## PROBLEM STATEMENT
In the listing below, pick out lines with "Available".

ENTRIES SHOWN section start

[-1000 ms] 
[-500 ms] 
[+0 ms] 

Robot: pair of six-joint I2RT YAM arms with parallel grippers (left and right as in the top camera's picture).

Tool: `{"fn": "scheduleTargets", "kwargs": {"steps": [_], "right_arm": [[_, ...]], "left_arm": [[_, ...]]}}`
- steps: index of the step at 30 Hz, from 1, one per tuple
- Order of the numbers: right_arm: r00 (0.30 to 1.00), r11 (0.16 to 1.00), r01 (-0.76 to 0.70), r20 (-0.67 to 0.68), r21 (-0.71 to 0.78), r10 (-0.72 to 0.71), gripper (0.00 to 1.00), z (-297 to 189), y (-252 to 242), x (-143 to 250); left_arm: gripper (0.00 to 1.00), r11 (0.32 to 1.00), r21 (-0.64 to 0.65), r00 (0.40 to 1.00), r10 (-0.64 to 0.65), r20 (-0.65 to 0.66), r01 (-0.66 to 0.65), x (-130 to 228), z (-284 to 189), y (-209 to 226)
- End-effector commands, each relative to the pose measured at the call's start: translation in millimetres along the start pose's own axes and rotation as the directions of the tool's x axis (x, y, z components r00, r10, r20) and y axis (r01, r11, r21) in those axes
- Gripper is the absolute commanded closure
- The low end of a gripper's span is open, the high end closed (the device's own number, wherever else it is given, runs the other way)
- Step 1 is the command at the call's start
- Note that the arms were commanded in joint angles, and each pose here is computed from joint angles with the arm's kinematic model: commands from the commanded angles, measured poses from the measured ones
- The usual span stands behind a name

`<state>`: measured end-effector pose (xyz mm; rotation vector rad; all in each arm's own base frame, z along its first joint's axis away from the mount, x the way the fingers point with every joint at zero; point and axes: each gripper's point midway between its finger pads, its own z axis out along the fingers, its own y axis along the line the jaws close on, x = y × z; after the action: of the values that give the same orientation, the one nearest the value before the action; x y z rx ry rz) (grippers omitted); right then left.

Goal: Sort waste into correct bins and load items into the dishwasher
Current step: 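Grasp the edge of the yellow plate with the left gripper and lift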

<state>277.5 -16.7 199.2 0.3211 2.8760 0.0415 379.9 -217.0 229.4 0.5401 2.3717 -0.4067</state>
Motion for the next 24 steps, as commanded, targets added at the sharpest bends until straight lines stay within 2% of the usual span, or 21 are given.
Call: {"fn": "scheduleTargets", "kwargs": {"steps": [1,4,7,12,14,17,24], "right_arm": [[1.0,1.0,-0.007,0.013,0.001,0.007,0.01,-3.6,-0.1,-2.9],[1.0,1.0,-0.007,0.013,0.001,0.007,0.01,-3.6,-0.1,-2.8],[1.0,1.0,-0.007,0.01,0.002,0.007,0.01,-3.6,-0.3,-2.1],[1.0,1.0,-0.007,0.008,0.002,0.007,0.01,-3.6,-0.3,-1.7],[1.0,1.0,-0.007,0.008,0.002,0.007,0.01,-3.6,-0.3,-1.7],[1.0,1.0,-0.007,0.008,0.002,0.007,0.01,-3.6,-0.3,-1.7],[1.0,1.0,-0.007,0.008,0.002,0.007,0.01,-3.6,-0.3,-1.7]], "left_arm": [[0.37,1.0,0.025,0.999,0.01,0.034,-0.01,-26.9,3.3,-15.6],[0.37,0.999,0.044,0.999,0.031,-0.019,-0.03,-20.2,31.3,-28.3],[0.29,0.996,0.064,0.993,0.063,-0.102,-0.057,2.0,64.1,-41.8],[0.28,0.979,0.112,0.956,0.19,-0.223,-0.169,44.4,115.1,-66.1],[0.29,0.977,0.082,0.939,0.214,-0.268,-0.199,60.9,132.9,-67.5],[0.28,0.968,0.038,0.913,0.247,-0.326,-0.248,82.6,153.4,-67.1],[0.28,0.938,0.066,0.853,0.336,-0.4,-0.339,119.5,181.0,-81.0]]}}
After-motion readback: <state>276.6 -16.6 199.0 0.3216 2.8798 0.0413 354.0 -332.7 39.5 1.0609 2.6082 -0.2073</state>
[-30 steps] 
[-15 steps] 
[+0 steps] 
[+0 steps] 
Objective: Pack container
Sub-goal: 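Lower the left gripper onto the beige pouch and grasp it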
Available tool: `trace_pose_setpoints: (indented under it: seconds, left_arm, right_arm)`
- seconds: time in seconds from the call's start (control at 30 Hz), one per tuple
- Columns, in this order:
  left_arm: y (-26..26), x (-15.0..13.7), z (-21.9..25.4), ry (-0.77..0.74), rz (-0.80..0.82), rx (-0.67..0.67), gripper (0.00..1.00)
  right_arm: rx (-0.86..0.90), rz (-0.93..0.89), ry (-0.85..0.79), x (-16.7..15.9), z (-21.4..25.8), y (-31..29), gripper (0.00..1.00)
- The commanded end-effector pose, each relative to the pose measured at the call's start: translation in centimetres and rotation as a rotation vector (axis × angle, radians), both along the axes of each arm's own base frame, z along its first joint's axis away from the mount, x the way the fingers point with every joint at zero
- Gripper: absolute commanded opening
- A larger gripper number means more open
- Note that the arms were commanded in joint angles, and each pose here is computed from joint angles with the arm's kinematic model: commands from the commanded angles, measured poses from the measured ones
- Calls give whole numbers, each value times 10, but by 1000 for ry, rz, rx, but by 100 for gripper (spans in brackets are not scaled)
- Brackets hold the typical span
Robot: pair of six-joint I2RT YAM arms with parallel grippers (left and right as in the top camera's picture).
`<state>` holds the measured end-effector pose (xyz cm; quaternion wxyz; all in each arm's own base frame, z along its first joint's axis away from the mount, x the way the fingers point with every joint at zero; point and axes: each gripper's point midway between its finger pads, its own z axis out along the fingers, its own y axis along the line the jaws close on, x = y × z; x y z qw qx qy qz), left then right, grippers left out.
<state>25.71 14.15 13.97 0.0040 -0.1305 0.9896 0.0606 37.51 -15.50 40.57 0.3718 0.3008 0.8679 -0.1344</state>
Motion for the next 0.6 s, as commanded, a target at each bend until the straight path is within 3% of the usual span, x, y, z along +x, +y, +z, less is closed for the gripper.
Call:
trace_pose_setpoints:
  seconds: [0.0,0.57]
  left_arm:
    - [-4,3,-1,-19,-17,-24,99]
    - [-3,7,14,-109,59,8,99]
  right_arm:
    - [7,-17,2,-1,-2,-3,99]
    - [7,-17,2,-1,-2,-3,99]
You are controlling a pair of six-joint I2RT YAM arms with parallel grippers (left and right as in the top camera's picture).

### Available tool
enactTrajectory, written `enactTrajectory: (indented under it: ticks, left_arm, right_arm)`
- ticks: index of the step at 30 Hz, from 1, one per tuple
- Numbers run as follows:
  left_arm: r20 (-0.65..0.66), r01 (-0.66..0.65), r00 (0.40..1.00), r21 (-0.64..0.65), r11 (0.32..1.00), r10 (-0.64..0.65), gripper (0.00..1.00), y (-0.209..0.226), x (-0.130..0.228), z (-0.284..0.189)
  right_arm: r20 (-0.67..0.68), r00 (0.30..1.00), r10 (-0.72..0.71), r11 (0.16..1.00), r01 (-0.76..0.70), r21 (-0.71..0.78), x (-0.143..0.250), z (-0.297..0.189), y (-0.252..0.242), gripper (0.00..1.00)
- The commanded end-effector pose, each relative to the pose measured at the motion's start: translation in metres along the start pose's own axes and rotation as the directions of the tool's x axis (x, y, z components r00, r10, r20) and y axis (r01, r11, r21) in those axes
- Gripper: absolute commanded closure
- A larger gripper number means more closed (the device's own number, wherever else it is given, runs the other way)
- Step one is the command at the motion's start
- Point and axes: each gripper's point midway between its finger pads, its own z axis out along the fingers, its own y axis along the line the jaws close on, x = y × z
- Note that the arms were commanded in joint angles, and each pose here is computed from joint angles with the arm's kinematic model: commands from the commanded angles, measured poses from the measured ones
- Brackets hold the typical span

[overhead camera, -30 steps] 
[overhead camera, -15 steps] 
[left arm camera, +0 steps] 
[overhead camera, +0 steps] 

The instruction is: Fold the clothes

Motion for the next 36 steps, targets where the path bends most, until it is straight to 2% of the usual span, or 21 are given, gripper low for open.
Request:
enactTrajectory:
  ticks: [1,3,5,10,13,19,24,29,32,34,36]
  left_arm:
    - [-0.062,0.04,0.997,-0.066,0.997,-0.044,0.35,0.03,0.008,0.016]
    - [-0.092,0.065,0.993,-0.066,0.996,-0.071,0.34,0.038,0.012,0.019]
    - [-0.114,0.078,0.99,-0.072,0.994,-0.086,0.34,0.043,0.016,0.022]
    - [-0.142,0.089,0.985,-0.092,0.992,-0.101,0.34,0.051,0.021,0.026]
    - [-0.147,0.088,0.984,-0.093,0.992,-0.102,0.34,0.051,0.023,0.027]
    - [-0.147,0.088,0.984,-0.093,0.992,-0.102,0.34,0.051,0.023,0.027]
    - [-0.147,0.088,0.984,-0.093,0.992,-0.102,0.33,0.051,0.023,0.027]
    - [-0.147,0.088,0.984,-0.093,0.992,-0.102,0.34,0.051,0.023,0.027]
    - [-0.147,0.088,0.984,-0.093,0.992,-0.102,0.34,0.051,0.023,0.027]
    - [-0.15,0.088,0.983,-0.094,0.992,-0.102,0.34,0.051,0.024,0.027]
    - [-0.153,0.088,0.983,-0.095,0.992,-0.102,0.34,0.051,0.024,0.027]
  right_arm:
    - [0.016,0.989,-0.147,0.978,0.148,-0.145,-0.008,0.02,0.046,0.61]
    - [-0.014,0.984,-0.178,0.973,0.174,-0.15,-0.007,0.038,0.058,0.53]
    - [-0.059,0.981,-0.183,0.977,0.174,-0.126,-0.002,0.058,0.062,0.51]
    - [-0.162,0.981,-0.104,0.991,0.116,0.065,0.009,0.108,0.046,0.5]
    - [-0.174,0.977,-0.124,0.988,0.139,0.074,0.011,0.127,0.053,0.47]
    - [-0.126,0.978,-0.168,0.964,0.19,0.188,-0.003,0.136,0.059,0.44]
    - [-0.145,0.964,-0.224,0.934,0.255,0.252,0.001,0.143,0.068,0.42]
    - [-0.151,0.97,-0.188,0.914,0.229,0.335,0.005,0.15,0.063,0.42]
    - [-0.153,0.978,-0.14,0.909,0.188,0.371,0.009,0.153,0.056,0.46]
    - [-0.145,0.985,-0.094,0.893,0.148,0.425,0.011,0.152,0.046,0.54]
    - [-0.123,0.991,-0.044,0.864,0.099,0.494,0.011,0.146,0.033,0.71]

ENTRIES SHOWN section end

## RESPONSE
Available tool: `trace_pose_setpoints: (indented under it: seconds, left_arm, right_arm)`
### Available tool

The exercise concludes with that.